I think that it's a strange idea to argue against collaboration with the argument that everyone can do it. As if there were something immoral in providing unmoderated collaboration.

I'm sharing your second criticism though. The feature is probably designed to gain legitimacy by being the petition platform people actually use. Would be very unwise for a bueraucracy to allow anything like that provided by a private company.


You are correct, 'toxic' is a value judgement, I should have said extremist.

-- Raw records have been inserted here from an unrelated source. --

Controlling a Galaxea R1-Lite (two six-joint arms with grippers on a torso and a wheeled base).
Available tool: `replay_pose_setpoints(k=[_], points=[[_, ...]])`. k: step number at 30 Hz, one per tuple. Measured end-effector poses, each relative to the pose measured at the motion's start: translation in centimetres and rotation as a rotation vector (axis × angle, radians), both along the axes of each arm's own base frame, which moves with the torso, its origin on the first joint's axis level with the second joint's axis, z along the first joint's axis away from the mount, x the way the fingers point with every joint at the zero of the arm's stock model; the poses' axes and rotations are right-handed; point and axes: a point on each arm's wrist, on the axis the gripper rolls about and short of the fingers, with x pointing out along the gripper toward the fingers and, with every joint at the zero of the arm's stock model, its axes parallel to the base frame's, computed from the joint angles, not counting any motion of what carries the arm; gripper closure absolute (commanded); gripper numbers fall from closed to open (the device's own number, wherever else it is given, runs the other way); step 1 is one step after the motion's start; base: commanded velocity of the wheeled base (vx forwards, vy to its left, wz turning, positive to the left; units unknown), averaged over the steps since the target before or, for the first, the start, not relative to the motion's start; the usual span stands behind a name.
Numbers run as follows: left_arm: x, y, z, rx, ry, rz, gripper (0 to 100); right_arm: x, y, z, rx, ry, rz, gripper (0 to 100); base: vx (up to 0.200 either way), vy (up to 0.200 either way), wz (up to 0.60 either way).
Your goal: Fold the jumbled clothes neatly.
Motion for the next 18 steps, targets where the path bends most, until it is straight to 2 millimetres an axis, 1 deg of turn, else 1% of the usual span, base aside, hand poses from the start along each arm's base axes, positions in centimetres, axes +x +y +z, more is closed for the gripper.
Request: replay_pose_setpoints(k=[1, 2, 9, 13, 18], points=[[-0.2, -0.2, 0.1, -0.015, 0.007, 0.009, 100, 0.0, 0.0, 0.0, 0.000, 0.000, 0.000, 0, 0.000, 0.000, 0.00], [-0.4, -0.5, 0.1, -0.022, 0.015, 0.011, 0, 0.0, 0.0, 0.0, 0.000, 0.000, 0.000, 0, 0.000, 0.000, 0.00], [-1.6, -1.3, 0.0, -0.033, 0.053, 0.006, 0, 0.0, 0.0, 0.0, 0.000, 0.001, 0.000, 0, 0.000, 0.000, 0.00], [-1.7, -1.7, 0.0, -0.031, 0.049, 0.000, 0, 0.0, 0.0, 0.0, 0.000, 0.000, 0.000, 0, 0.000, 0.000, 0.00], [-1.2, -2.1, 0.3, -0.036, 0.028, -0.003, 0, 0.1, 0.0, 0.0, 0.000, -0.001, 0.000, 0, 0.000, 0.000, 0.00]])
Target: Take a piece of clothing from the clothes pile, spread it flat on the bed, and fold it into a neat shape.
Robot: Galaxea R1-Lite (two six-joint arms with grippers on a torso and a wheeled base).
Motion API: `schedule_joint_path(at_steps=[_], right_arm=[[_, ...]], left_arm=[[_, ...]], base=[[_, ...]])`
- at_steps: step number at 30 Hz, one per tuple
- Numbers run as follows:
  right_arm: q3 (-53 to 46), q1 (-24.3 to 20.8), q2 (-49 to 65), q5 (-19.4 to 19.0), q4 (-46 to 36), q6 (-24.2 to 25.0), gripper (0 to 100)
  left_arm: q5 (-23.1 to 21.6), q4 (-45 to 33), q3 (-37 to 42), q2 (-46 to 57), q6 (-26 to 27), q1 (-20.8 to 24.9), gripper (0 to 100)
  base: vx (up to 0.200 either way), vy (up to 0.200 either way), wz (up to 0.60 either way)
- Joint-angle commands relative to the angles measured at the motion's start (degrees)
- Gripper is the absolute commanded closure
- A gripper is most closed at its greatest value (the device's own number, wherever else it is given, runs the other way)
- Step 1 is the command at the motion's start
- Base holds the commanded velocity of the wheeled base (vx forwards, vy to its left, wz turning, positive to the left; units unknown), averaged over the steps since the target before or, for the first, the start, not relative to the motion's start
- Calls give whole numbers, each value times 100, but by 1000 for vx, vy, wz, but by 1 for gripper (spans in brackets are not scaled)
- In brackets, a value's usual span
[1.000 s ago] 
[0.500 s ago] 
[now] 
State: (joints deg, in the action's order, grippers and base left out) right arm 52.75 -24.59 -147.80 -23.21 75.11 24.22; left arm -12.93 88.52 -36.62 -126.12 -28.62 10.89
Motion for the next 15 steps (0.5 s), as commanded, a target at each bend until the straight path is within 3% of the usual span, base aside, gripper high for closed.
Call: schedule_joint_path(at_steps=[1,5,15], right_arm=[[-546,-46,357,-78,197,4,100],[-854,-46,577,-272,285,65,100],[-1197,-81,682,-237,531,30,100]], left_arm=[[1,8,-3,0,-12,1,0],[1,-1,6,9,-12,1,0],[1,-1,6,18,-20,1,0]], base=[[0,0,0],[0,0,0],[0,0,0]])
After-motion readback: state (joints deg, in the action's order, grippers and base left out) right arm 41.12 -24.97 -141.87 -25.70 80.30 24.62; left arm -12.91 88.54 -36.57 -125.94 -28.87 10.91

One problem is that it will be impossible to know if a Facebook poll is representative; most likely it will not be, and will instead be taken mostly by people who already have similar views to the author of the poll.

However, the polls may help convince users their views are actually mainstream (even if the "mainstream media" is ignoring them). Such users may feel free to take an even more extreme position if they believe their current views are actually about average. This is one mechanism Cass Sunstein has identified for driving extremism is groups.

Voting isn't intrinsically democratic or empowering for voters - North Korea has elections. Presenting informed people with meaningful choices is what matters.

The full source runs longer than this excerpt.